Sempre que você vive um processo de luto, você passa por várias fases. Uma delas é a revolta. Pelo fato de sermos espiritualistas, a revolta em si não é muito parte da nossa vida. Temos uma visão de vida de aceitamento de determinados processos pelos quais precisamos passar para o nosso crescimento, o que faz com que a gente diminua um pouco a revolta. A gente tem raiva. Na pandemia tivemos milhões de situações para ter essa raiva, não só pessoalmente, pelo que vivemos, mas coletivamente. Não dava para você ficar tranquilo diante dessa situação.

Não é que você não sinta dor, não sinta raiva, não sinta a perda. Não sinta as coisas. Você tem de tudo, mas você não para naquilo. Tem pessoas que param nesse sentimento, que não se permitem sair dele. Escolhem ele como estado. Isso não é a nossa característica. Eu não escolheria jamais ficar nesse lugar. É humano você ter raiva, é humano você xingar, é humano você perder, bater. Mas eu não vou alimentar isso. Sou pacífica. 

Não acho saudável, por exemplo, uma pessoa perder alguém e ficar constantemente, durante muito tempo, nesse estado. Acho doentio. A grande certeza da vida é que a gente vai morrer. A grande incerteza é quando. Então, isso faz parte da vida.

reprodução/Instagram

Nicette Bruno e Paulo Goulart

Nicette Bruno e Paulo Goulart foram casados por 60 anos

Falando em espiritualidade, como você acha que estão seus pai agora? Qual o legado que fica deles?

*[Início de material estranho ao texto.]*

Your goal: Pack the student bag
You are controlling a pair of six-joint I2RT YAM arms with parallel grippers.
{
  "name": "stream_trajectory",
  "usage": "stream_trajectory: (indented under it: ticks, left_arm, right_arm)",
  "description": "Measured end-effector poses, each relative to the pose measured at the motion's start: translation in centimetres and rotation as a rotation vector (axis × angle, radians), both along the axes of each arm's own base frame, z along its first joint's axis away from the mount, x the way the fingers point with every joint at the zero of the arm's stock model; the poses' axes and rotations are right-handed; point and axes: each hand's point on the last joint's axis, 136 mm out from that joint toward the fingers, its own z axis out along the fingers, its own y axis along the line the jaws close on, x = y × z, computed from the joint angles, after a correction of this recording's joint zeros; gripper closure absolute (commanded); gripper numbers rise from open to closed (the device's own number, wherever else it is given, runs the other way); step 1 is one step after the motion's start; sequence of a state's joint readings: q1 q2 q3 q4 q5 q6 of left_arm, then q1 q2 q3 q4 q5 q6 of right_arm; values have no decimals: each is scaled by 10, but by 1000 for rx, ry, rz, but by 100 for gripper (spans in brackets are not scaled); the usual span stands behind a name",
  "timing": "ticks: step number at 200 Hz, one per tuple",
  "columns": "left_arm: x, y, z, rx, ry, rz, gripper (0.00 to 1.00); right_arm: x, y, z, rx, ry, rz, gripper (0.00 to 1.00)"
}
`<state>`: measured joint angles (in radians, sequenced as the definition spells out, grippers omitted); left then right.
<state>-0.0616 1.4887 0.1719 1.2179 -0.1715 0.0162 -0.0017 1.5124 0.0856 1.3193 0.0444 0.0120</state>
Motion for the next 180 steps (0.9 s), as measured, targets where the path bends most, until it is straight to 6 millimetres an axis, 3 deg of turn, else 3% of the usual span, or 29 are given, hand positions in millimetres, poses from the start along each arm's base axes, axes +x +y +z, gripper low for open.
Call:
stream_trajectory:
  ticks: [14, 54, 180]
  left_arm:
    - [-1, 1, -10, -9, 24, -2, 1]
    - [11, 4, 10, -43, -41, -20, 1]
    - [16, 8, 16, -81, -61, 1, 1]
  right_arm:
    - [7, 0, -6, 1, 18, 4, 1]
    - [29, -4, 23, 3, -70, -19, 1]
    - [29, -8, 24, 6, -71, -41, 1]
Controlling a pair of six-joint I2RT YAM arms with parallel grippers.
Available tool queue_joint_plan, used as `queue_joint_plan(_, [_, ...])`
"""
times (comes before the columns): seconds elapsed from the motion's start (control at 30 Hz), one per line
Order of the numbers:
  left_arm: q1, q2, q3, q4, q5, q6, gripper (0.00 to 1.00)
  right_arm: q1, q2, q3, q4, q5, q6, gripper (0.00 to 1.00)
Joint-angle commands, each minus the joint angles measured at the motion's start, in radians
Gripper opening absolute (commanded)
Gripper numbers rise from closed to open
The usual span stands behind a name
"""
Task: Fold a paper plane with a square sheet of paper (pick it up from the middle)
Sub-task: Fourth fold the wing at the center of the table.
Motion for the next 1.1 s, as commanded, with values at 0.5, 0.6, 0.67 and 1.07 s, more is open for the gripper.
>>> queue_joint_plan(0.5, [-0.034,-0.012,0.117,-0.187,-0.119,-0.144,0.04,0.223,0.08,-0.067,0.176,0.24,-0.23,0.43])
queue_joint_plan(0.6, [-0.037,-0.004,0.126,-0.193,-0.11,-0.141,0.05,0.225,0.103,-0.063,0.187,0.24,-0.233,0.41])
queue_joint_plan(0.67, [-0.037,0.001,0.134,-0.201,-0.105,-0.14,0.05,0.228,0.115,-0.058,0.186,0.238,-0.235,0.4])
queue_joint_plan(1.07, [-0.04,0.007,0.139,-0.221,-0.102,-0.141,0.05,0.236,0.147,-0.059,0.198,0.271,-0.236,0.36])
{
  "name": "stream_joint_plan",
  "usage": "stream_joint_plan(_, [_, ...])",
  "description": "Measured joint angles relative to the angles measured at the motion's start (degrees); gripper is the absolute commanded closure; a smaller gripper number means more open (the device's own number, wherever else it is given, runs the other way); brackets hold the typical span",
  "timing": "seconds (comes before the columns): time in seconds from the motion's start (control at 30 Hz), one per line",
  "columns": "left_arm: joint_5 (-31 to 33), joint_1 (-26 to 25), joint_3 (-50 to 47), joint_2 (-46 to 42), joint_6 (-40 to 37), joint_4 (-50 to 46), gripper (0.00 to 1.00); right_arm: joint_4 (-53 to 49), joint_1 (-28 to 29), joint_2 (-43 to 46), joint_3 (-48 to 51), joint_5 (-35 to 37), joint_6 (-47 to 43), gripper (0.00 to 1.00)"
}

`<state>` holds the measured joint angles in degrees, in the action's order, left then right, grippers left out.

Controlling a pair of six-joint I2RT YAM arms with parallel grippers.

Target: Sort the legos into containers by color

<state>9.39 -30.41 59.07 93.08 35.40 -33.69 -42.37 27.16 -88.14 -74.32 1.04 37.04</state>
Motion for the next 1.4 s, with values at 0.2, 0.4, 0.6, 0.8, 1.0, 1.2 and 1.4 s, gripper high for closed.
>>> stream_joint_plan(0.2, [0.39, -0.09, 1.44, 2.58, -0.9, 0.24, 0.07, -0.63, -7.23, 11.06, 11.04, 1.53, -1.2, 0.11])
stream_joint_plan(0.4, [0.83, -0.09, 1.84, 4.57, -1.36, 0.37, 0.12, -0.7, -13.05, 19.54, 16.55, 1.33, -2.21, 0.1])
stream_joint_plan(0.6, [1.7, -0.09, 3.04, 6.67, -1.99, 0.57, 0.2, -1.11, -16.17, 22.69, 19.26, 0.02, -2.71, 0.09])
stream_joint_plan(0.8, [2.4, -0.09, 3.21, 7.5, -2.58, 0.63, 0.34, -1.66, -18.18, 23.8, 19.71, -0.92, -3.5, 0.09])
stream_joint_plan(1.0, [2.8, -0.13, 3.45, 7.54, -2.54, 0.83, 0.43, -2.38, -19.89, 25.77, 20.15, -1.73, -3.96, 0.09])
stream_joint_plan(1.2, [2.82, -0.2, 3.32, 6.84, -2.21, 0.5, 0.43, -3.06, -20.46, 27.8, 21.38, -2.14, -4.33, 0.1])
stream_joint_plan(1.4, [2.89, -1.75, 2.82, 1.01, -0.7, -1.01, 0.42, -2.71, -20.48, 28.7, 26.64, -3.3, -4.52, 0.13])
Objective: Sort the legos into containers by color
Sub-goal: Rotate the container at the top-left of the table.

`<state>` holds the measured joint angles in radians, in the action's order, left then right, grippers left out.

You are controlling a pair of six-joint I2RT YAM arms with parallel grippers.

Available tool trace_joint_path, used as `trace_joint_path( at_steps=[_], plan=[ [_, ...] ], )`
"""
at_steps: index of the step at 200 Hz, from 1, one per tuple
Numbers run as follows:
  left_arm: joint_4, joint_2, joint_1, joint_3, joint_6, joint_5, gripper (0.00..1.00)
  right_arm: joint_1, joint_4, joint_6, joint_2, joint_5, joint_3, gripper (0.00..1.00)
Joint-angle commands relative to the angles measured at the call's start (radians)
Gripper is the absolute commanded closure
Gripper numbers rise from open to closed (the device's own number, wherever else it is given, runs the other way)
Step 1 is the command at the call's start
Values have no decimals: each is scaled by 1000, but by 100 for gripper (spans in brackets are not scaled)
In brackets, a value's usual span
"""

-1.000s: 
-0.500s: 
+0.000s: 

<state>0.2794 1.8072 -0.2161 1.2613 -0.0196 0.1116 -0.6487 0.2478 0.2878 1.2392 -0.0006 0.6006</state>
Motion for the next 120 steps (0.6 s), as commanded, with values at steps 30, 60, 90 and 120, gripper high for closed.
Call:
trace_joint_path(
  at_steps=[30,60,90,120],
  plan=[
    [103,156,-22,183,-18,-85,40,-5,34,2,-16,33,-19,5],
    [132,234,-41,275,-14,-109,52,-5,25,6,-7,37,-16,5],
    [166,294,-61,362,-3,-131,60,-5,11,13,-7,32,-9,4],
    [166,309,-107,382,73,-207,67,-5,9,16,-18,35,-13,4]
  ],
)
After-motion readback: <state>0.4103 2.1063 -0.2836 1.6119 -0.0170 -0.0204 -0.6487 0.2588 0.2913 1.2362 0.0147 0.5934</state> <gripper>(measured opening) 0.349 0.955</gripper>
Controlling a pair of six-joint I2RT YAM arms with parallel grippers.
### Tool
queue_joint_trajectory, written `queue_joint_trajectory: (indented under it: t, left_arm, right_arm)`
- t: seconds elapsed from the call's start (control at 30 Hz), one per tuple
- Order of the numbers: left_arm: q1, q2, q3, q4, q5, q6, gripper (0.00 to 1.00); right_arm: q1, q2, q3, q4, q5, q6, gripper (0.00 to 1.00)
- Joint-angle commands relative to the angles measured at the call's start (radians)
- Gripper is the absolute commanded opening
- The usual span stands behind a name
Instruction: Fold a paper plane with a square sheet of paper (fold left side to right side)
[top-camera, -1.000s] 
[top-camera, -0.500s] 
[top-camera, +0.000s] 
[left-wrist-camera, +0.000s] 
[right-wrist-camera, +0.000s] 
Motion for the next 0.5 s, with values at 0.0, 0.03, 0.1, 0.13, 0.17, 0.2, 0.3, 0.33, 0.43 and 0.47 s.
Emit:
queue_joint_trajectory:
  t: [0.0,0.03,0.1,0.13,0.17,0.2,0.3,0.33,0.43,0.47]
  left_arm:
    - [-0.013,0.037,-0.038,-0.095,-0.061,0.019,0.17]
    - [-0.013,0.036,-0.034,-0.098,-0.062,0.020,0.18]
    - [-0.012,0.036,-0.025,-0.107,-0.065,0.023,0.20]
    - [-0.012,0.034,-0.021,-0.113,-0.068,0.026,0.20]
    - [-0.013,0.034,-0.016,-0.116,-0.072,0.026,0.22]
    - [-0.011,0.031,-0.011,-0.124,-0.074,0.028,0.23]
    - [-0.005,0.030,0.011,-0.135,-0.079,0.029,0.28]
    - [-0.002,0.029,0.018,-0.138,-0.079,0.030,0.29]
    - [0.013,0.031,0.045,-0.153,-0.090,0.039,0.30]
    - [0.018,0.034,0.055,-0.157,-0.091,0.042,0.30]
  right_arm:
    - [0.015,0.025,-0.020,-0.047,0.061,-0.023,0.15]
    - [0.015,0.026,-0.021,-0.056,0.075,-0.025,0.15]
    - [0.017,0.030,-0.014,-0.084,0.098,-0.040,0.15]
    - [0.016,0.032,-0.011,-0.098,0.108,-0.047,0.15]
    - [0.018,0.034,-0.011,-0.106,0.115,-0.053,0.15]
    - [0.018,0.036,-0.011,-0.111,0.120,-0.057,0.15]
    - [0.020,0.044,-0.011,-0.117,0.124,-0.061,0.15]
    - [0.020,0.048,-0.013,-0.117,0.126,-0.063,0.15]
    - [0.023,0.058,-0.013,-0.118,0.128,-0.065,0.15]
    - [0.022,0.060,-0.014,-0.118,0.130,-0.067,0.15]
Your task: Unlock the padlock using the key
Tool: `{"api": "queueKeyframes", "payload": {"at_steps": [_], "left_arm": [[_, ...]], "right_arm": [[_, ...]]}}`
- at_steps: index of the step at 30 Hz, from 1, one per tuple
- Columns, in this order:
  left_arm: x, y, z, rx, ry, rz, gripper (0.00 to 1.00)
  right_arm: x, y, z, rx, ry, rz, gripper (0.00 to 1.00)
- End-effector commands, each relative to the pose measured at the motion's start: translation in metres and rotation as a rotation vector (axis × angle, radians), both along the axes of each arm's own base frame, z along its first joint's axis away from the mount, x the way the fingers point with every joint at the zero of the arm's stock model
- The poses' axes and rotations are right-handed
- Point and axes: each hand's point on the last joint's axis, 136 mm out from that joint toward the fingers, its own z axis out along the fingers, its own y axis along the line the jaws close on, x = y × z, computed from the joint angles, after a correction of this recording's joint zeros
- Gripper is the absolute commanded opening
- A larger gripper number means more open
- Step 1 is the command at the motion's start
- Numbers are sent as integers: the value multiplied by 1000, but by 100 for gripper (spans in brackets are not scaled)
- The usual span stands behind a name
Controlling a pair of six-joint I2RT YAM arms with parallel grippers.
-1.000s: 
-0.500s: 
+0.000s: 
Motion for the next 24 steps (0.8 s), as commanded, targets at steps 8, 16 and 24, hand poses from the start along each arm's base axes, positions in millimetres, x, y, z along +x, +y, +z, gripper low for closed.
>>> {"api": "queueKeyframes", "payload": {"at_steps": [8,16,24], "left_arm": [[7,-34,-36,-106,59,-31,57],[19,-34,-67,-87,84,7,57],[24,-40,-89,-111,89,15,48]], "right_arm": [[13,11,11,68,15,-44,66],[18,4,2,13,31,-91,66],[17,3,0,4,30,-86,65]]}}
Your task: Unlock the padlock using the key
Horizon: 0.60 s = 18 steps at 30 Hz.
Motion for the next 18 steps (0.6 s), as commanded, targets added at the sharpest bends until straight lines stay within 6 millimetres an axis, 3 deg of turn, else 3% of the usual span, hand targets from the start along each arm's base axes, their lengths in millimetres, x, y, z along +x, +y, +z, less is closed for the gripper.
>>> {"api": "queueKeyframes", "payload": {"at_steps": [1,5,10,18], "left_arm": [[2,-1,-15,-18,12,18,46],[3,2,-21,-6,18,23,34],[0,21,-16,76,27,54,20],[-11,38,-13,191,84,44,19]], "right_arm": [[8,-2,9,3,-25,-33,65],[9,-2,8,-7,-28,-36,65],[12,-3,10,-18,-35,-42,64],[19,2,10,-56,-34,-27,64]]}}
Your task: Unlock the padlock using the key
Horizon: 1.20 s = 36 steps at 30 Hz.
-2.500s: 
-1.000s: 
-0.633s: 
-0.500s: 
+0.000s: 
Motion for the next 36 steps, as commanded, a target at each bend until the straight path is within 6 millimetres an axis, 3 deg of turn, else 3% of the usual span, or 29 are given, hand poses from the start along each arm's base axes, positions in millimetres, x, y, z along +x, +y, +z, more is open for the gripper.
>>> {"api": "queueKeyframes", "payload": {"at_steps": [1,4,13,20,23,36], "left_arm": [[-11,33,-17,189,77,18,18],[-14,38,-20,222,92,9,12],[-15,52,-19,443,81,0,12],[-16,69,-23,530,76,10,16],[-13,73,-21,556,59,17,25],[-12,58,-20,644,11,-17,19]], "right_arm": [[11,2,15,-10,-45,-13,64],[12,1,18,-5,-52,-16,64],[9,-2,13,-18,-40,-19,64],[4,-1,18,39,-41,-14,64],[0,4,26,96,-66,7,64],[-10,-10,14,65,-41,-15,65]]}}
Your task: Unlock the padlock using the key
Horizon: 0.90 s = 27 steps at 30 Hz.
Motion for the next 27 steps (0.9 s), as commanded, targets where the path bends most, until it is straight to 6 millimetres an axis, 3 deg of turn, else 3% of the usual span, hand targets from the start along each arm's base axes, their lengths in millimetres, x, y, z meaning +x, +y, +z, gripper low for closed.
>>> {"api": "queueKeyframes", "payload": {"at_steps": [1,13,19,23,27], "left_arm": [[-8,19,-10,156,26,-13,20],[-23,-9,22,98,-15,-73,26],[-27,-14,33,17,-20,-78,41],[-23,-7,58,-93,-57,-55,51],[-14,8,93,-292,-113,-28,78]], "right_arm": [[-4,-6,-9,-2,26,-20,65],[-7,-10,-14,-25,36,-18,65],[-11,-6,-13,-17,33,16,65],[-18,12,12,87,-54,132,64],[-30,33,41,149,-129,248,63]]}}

Eu espero que eles estejam muito bem. Vivendo na paz, usufruindo das benesses de todas as coisas positivas e boas que eles fizeram aqui na vida. E foram muitas coisas. Eram dois seres iluminados, generosos, amorosos, que só plantaram isso em torno de si. Ajudaram muita gente. Foram pessoas muito boas, que realizaram suas missões de vida de uma maneira extraordinária. Atores magistrais. A história de vida deles se confunde com a do teatro, da televisão e do cinema brasileiro.

Nos passaram todo esse legado profissional, de vida, de dedicação. Todo esse legado de amor. No fundo é um grande legado de amor. O amor distribuído de várias maneiras diferentes. Pela arte, por Deus, pela fé, pelo teatro, pela televisão, pelo próximo. Espero que eles estejam acompanhando as nossas trajetórias. E acompanhando de camarote, como dizia minha avó. Acho que eles estão em um camarote especial.

Qual Beth começou e qual Beth terminou esse livro?

[Foi] uma jornada de aprendizado, de crescimento, de fortalecimento. A Clarice tem uma frase muito linda, que eu gosto sempre de citar:  'Amar, amar não acaba'. Então é isso. A constatação dessa eternidade do sentimento que fiquei muito feliz de alguma forma ficar eternizado nesse livro.

É muito bom você poder falar para outras gerações, você poder contribuir com esse olhar e propor que as pessoas tenham esse olhar para si mesmas, com generosidade, com amorosidade, com alegria. Que seja uma trajetória para atingir o melhor de si mesmas. Acho que eu estou no caminho. Então eu fico feliz, esse livro é uma grande porta. Abriu-se um portal, agora eu vou entrar.